Other deep merging utilities I found either have the same behaviour or perform both merge and append on array values (nrf110/deepmerge for example).

Usage

jQuery.extendext.js contains a new $.extendext function with the exact same behaviour as $.extend if not additional config is provided.

The difference is that it accepts a optional second string argument to specify how arrays should be merged.
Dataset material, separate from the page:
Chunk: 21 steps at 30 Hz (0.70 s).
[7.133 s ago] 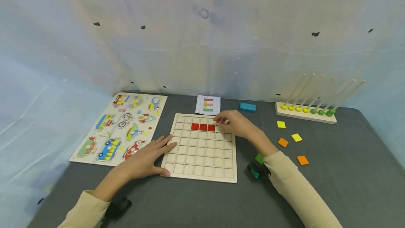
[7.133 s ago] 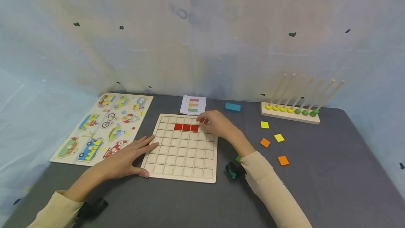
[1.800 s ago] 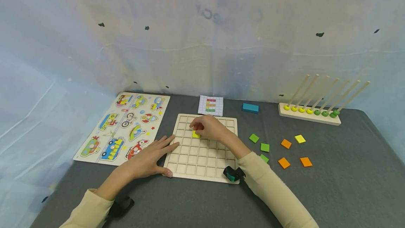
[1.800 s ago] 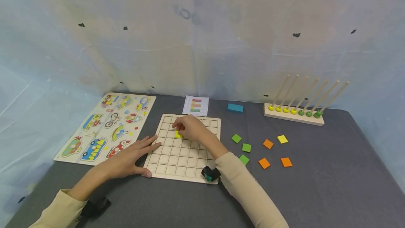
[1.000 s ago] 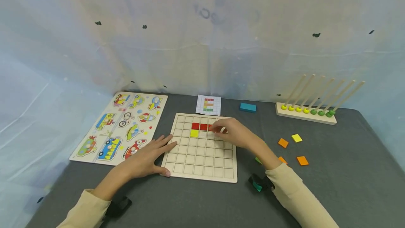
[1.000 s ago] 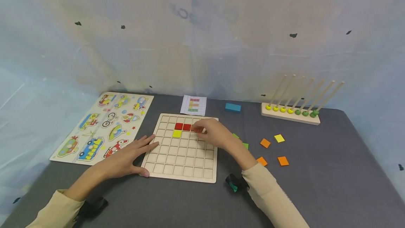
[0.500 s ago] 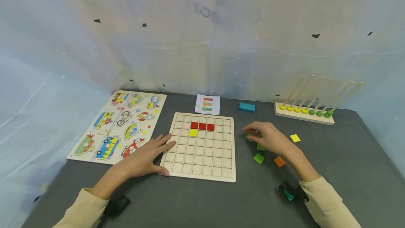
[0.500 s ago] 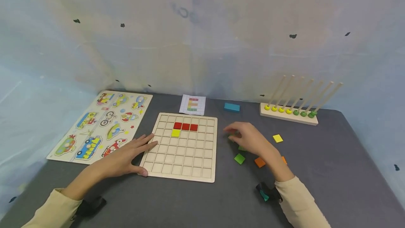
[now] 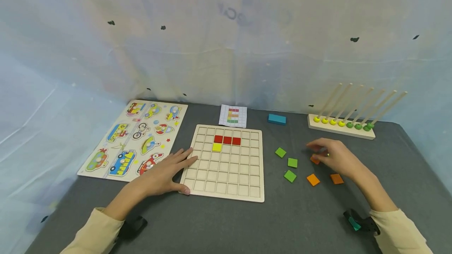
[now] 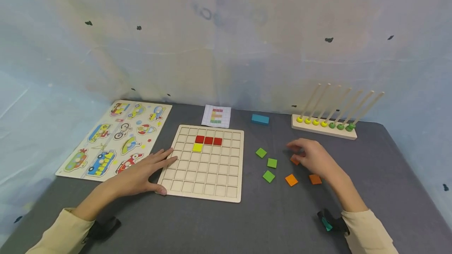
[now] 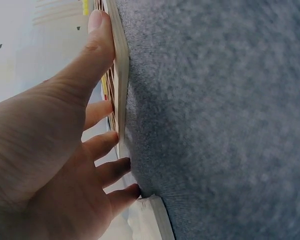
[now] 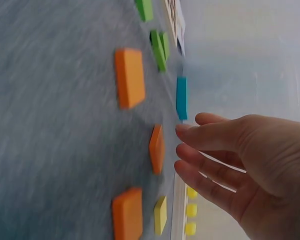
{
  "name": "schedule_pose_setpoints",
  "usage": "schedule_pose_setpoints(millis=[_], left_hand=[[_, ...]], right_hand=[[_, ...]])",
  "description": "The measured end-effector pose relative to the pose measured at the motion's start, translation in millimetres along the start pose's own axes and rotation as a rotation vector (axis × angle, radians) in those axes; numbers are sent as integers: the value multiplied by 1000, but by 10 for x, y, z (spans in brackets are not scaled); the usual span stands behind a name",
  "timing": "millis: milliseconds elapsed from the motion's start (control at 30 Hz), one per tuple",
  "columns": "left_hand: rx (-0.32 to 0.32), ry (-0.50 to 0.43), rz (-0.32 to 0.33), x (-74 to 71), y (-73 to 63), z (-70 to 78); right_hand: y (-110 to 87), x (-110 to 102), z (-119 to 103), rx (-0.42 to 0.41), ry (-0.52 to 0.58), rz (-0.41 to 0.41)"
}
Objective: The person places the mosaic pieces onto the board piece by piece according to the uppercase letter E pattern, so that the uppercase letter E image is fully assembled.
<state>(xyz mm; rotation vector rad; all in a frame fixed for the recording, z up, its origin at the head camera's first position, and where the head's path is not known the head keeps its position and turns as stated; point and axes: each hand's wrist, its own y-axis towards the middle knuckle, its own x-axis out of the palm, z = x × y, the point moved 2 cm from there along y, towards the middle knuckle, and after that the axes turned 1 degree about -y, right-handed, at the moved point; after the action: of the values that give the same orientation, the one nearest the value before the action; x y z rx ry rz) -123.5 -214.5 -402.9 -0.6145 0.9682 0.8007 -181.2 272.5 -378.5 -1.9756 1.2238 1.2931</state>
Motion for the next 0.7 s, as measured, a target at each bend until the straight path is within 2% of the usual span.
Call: schedule_pose_setpoints(millis=[300, 433, 700], left_hand=[[-19, 0, -16, -1, 3, -12], [0, 1, -4, 4, 9, -13], [-9, 10, -11, 18, 29, -25]], right_hand=[[-90, 40, 109, 22, 11, -23], [-108, 52, 107, 31, 31, -15], [-115, 51, 61, -21, 10, 17]])
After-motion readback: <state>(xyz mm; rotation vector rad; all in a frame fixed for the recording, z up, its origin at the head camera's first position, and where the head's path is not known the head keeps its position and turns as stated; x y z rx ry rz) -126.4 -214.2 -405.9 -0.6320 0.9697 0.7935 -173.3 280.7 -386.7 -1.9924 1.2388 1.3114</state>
jQuery.extendext([deep ,][arrayMode ,] target, object1 [, objectN ] )
  • deep boolean — If true, the merge becomes recursive (aka. deep copy).
  • arrayMode string — Specify the arrays merge operation, either replace, concat, extend or default
  • target object — The object to extend. It will receive the new properties.
  • object1 object — An object containing additional properties to merge in.
  • objectN object — Additional objects containing properties to merge in.

"replace" mode

In this mode, every Array values in target is replaced by a copy of the same value found in objectN. The copy is recursive if deep is true.

var DEFAULTS = {
  operators: ['AND', 'OR', 'XOR']
};

var config = {
  operators: ['OR', 'XOR']
};

config = $.extendext(true, 'replace', {}, DEFAULTS, config);

assert.deepEqual(config, {
  operators: ['OR', 'XOR']
}) // true;

"concat" mode

In this mode, Arrays found in both target and objectN are always concatenated. If deep is true, a recursive copy of each value if concatenated instead of the value itself.

var DEFAULTS = {
  operators: ['AND', 'OR', 'XOR']
};

var config = {
  operators: ['OR', 'XOR']
};

config = $.extendext(true, 'concat', {}, DEFAULTS, config);

assert.deepEqual(config, {
  operators: ['AND', 'OR', 'XOR', 'OR', 'XOR']
}) // true;

"extend" mode

This is how nrf110/deepmerge works. In this mode, Arrays values are treated a bit differently:

  • If plain objects are found at the same position in both target and objectN they are merged recursively or not (depending on deep option).
  • Otherwise, if the value in objectN is not found in target, it is pushed at the end of the array.
var DEFAULTS = {
  operators: ['AND', 'OR', 'XOR']
};

var config = {
  operators: ['XOR', 'NAND']
};

config = $.extendext(true, 'extend', {}, DEFAULTS, config);

assert.deepEqual(config, {
  operators: ['AND', 'OR', 'XOR', 'NAND']
}) // true;

"default" mode

Same as $.extend.

var DEFAULTS = {
  operators: ['AND', 'OR', 'XOR']
};

var config = {
  operators: ['OR', 'XOR']
};

config = $.extendext(true, 'default', {}, DEFAULTS, config);

assert.deepEqual(config, {
  operators: ['OR', 'XOR', 'XOR']
}) // true;

Tests

A jest test suite is provided in tests directory.

$.extendext is tested against core jQuery tests for $.extend and nrf110/deepmerge tests (with the difference that extendext, like extend, modifies the first argument where deepmerge does not touch it).